I don’t want to spoil this novel for potential readers but there’s also so much I’d love to share about it. It’s a delicate balance. One of the more confronting things to happen within it, for me, was when Demon suffered a knee injury playing high school football, the exact same knee injury my own son suffered four months ago, also playing high school football.
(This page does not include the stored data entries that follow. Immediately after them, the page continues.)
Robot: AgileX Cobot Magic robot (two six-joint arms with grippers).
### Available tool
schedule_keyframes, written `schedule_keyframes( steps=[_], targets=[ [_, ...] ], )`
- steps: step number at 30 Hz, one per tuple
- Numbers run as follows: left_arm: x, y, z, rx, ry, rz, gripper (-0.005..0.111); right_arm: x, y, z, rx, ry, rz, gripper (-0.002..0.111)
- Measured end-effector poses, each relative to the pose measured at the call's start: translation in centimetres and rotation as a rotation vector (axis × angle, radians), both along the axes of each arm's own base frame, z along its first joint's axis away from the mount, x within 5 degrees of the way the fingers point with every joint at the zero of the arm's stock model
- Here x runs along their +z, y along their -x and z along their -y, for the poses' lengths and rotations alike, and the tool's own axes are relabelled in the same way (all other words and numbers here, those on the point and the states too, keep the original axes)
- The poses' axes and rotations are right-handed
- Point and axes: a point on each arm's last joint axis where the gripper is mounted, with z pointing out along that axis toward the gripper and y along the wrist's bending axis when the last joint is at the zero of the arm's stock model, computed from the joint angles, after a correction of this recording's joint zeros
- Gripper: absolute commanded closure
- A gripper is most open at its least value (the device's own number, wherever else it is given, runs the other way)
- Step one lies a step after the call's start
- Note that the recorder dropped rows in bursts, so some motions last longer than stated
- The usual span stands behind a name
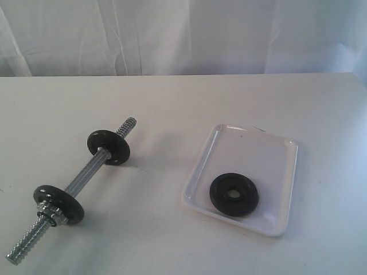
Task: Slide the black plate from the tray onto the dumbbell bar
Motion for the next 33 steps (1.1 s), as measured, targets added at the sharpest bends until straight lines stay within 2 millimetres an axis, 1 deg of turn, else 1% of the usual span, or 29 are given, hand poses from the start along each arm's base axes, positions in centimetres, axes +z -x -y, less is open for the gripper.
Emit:
schedule_keyframes(
  steps=[1,2,3,4,6,8,9,10,11,12,14,17,18,21,25,28,29,33],
  targets=[
    [0.4,0.2,-0.1,0.000,0.016,0.045,0.107,0.0,0.0,0.0,0.000,0.000,0.000,0.108],
    [1.1,0.5,-0.2,-0.017,0.079,0.139,0.107,0.0,0.0,0.0,0.000,0.000,0.000,0.108],
    [1.5,0.8,-0.2,-0.039,0.132,0.188,0.107,0.0,0.0,0.0,0.000,0.000,0.000,0.108],
    [2.1,1.1,-0.3,-0.093,0.239,0.265,0.107,0.0,0.0,0.0,0.000,0.000,0.000,0.108],
    [2.4,1.4,-0.3,-0.155,0.347,0.311,0.107,0.0,0.0,0.0,0.000,0.000,0.000,0.108],
    [2.1,1.2,-0.3,-0.186,0.412,0.278,0.107,0.0,0.0,0.0,0.000,0.000,0.000,0.108],
    [1.9,1.0,-0.3,-0.224,0.493,0.236,0.107,0.0,0.0,0.0,0.000,0.000,0.000,0.108],
    [2.1,0.9,-0.2,-0.247,0.547,0.199,0.107,0.0,0.0,0.0,0.000,0.000,0.000,0.108],
    [2.9,0.9,-0.1,-0.264,0.585,0.163,0.107,0.0,0.0,0.0,0.000,0.000,0.000,0.108],
    [3.3,0.9,-0.1,-0.261,0.587,0.131,0.107,0.0,0.0,0.0,0.000,0.000,0.000,0.108],
    [5.0,0.5,0.0,-0.227,0.528,0.073,0.107,0.0,0.0,0.0,0.000,0.000,0.004,0.108],
    [6.4,-1.7,0.2,-0.160,0.441,-0.120,0.107,0.1,0.0,0.0,0.000,-0.001,0.007,0.108],
    [6.5,-2.3,0.3,-0.150,0.435,-0.184,0.107,0.1,0.0,0.0,0.000,-0.001,0.007,0.108],
    [6.1,-3.8,0.5,-0.119,0.413,-0.404,0.107,0.1,0.0,0.0,0.000,-0.001,0.007,0.108],
    [4.9,-5.3,0.7,-0.082,0.296,-0.630,0.107,0.1,0.0,0.0,0.000,-0.001,0.007,0.108],
    [4.1,-6.1,1.2,-0.110,0.243,-0.726,0.107,0.1,0.0,0.0,0.000,-0.001,0.007,0.108],
    [4.1,-6.3,1.5,-0.128,0.226,-0.746,0.107,0.1,0.0,0.0,0.000,-0.001,0.008,0.108],
    [4.1,-7.2,3.3,-0.252,0.093,-0.830,0.107,0.1,0.0,0.0,0.000,-0.001,0.015,0.108]
  ],
)
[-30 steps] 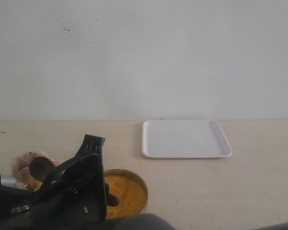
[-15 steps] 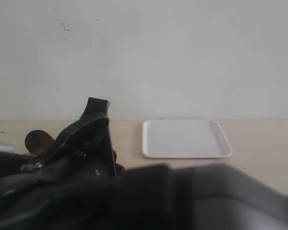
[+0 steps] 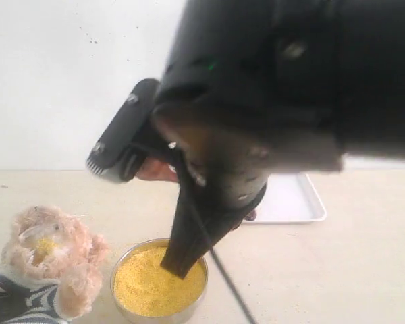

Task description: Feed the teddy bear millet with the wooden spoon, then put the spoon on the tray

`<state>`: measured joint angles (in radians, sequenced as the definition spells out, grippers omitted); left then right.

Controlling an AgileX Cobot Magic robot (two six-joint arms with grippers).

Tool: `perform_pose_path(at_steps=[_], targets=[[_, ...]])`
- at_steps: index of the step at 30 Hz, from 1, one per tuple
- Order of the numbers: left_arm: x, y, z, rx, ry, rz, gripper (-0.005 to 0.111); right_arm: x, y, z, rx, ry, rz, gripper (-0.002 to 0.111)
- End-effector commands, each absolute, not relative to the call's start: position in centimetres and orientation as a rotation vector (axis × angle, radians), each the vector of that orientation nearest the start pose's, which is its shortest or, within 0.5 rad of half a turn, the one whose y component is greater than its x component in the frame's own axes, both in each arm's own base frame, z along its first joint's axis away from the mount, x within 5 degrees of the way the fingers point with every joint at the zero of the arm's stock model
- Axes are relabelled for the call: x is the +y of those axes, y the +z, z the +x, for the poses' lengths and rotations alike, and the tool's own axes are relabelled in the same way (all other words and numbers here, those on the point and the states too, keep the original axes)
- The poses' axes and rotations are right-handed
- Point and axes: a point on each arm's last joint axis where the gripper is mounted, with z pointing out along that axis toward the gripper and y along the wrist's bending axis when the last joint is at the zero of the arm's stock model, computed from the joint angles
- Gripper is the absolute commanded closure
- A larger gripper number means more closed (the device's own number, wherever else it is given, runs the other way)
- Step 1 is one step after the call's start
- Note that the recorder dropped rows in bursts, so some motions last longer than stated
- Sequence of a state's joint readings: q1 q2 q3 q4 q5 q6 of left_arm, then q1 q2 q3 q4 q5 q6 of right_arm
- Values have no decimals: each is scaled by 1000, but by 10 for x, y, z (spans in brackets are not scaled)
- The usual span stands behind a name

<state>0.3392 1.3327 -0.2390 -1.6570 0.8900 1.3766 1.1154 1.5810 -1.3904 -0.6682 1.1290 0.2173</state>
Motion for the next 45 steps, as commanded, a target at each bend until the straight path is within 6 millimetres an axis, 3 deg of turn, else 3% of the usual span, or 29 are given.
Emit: perform_pose_path(at_steps=[1,11,22,28,37,45], targets=[[-15,162,173,2245,-1094,-393,103,236,359,199,2149,-247,-1174,108],[-15,162,173,2245,-1094,-393,103,164,407,205,2140,-253,-940,108],[-17,164,173,2229,-1130,-375,103,96,422,219,2250,-244,-643,108],[-17,164,173,2229,-1130,-375,103,78,409,221,2380,-157,-614,108],[-17,165,173,2223,-1131,-383,103,66,353,218,2592,-167,-689,108],[-16,167,176,2185,-1142,-427,103,68,331,224,2534,-173,-711,108]])
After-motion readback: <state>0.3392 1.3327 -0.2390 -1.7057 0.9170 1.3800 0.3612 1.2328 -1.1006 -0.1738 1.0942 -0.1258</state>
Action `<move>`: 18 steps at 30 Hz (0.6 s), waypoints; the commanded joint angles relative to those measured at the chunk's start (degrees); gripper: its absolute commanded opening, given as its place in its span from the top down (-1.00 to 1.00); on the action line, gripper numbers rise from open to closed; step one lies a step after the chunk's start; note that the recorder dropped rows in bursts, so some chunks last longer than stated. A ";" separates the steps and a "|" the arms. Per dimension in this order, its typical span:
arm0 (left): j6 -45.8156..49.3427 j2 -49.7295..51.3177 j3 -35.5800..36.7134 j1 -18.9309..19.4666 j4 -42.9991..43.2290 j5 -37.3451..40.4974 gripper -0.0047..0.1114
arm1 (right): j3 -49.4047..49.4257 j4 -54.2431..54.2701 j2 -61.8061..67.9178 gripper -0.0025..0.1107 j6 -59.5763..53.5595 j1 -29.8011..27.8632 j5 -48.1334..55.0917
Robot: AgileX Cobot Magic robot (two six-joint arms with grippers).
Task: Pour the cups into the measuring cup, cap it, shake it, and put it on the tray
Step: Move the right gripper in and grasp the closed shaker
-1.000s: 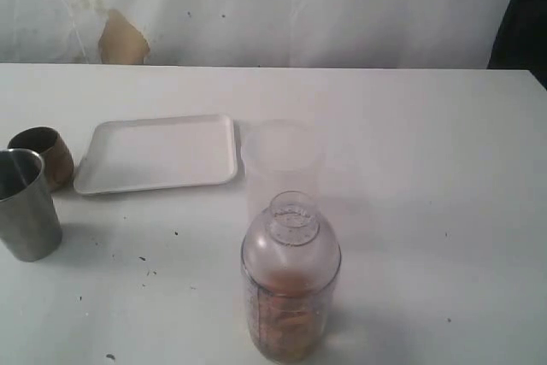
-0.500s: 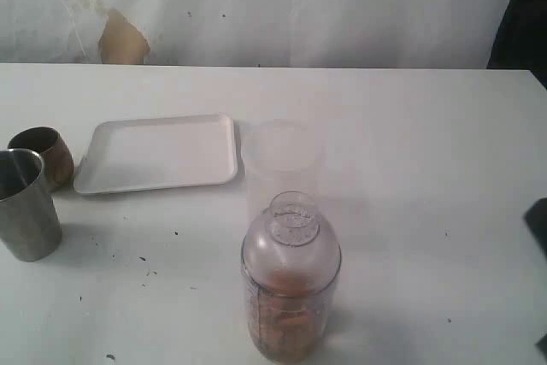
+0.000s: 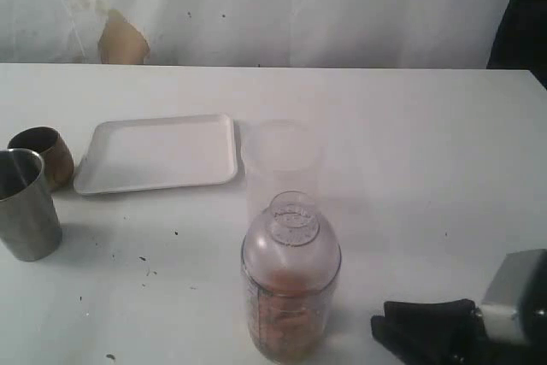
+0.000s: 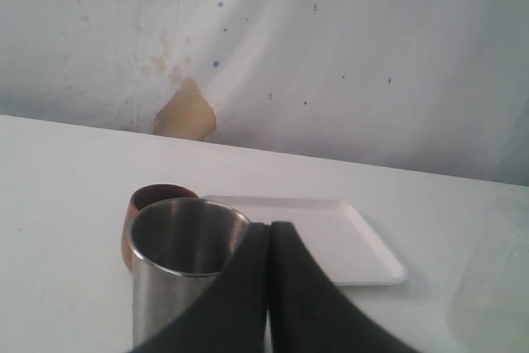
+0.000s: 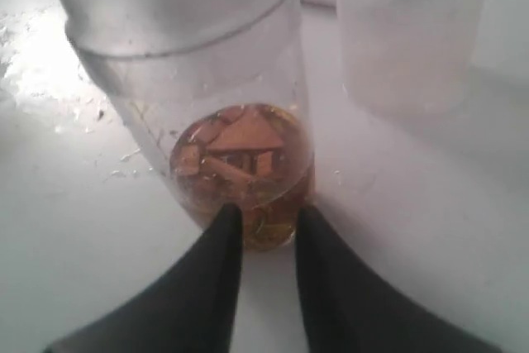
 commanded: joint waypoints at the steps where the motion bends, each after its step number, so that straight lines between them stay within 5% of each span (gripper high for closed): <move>1: -0.30 -0.22 0.35 0.08 0.62 -0.27 0.92 | 0.21 -0.33 6.92 0.12 -6.15 -0.02 -7.54; 5: -0.29 -0.22 0.35 0.08 0.62 -0.76 0.92 | 0.21 0.12 10.42 -0.38 -11.55 -0.02 -14.67; 18: -0.29 -0.22 0.35 0.08 0.62 -1.11 0.92 | -2.68 4.17 18.75 -0.73 -14.69 -0.02 -18.96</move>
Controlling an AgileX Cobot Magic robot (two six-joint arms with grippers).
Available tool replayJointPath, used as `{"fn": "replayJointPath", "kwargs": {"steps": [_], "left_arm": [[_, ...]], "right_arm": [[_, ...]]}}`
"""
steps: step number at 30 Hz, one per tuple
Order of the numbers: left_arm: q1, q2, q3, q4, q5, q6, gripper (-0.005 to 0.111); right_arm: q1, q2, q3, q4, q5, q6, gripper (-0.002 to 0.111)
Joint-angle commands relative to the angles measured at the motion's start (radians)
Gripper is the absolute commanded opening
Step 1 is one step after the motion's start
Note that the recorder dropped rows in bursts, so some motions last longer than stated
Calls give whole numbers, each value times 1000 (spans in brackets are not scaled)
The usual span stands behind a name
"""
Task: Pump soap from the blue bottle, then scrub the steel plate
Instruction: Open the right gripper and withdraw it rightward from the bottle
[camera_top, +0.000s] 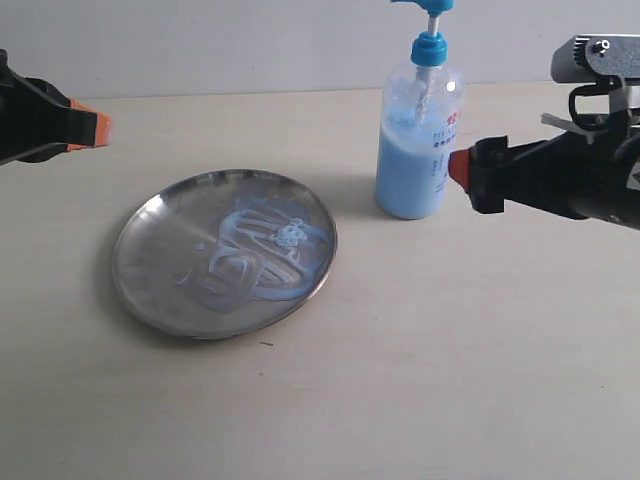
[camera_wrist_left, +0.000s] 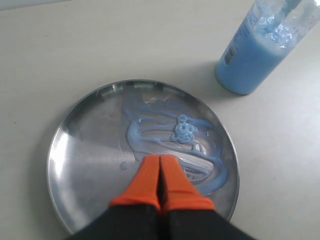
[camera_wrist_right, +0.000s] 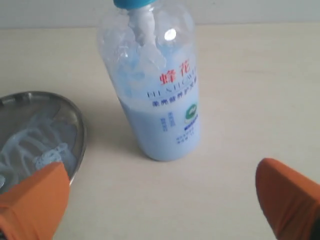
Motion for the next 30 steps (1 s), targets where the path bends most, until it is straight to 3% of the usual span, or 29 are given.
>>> {"fn": "replayJointPath", "kwargs": {"steps": [1, 10, 18, 30], "left_arm": [[-3, -9, 1, -16, 4, 5, 0], [-8, -9, 1, -49, 6, 27, 0], [-8, -9, 1, -81, 14, 34, 0], [-8, -9, 1, -146, 33, 97, 0]], "right_arm": [[1, -87, 41, -9, 66, 4, 97], [1, -232, 69, -9, 13, -3, 97], [1, -239, 69, -9, -99, 4, 97], [1, -239, 69, -9, -97, 4, 97]]}}
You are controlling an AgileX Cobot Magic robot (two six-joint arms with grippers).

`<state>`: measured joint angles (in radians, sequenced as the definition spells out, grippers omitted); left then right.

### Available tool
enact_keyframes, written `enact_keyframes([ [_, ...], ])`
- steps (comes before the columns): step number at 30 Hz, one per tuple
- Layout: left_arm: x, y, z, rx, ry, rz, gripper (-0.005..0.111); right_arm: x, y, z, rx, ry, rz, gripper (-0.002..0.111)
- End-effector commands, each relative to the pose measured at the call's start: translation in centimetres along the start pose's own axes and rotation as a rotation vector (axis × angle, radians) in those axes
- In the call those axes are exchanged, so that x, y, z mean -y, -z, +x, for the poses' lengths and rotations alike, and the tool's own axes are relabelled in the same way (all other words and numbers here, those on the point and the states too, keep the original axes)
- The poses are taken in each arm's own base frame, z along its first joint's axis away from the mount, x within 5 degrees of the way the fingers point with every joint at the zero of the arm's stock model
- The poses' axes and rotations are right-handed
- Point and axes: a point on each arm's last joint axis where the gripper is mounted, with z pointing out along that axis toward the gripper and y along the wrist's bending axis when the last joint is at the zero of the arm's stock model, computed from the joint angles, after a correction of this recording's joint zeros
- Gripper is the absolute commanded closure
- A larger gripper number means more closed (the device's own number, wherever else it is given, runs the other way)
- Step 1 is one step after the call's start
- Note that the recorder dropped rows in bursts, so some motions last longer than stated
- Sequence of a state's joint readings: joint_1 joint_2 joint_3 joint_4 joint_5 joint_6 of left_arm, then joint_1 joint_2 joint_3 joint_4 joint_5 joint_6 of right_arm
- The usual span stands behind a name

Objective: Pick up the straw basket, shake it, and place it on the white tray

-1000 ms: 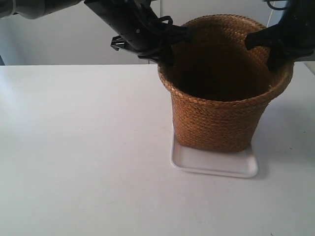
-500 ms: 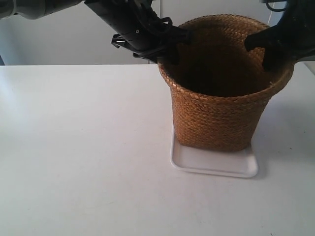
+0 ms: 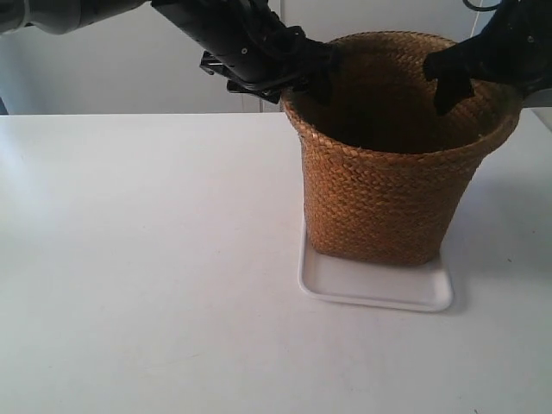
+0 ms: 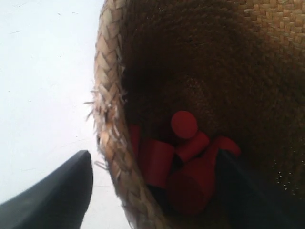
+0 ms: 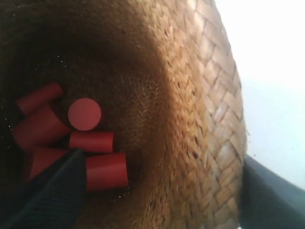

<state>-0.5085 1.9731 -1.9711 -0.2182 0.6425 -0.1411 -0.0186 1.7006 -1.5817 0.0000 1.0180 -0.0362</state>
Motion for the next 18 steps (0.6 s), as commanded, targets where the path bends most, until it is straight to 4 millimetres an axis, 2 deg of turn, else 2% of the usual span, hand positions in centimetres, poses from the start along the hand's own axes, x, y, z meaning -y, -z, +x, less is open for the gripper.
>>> enact_keyframes([
  [1, 0.4, 0.6, -0.3, 0.015, -0.013, 0.006, 0.029, 0.2, 0.3, -0.2, 0.023, 0.018, 0.014, 0.032],
  [5, 0.3, 1.2, -0.6, 0.034, -0.013, 0.005, 0.029, 0.2, 1.7, -0.4, 0.086, 0.022, 0.023, 0.032],
  [10, 0.7, 2.6, -1.0, 0.062, -0.019, 0.010, 0.029, 0.3, 4.7, -0.5, 0.181, 0.025, 0.034, 0.032],
  [18, 1.0, 7.5, -2.1, 0.152, -0.101, -0.063, 0.029, 0.3, 8.0, -0.1, 0.266, 0.025, 0.038, 0.032],
])
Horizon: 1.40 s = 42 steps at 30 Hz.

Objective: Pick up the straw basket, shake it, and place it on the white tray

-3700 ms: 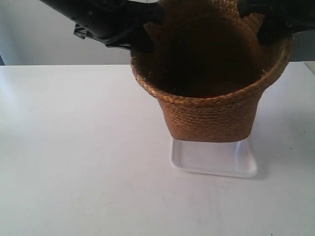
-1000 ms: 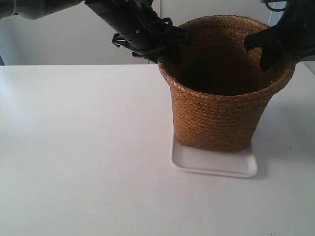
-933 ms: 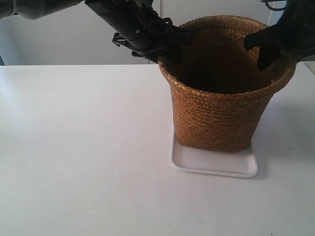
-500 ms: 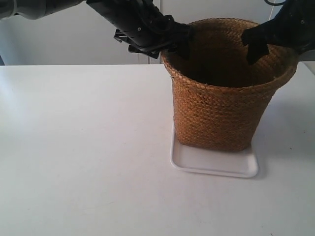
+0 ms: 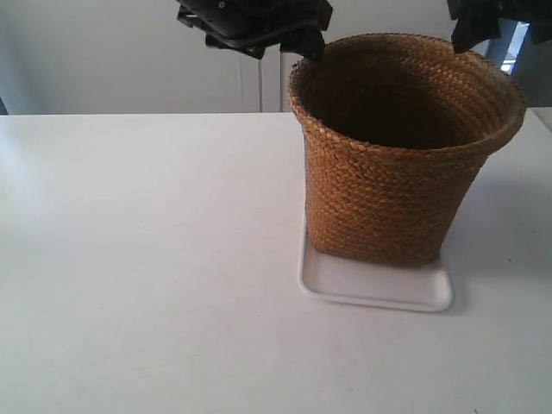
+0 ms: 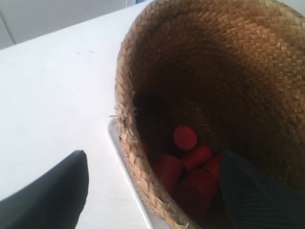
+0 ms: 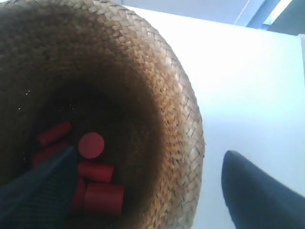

Whereas my son was immediately recommended for surgery and was operated on within the month with ongoing rehab and a firm recommendation for no playing football for six to nine months, Demon was given a prescription for Oxy and was back on the field within a fortnight, with a promise to look at the knee again in the offseason. By then though, well, you know where this is headed. He was fifteen years old. I cannot tell you how reading that affected me. And that’s just one thing out of so, so many, that broke my heart and shocked me in equal measure.
It’s coming in as a late entry, but Demon Copperhead is definitely going to be on my list of best books for 2022, quite possibly in first place.
Thanks to the publisher for the review copy.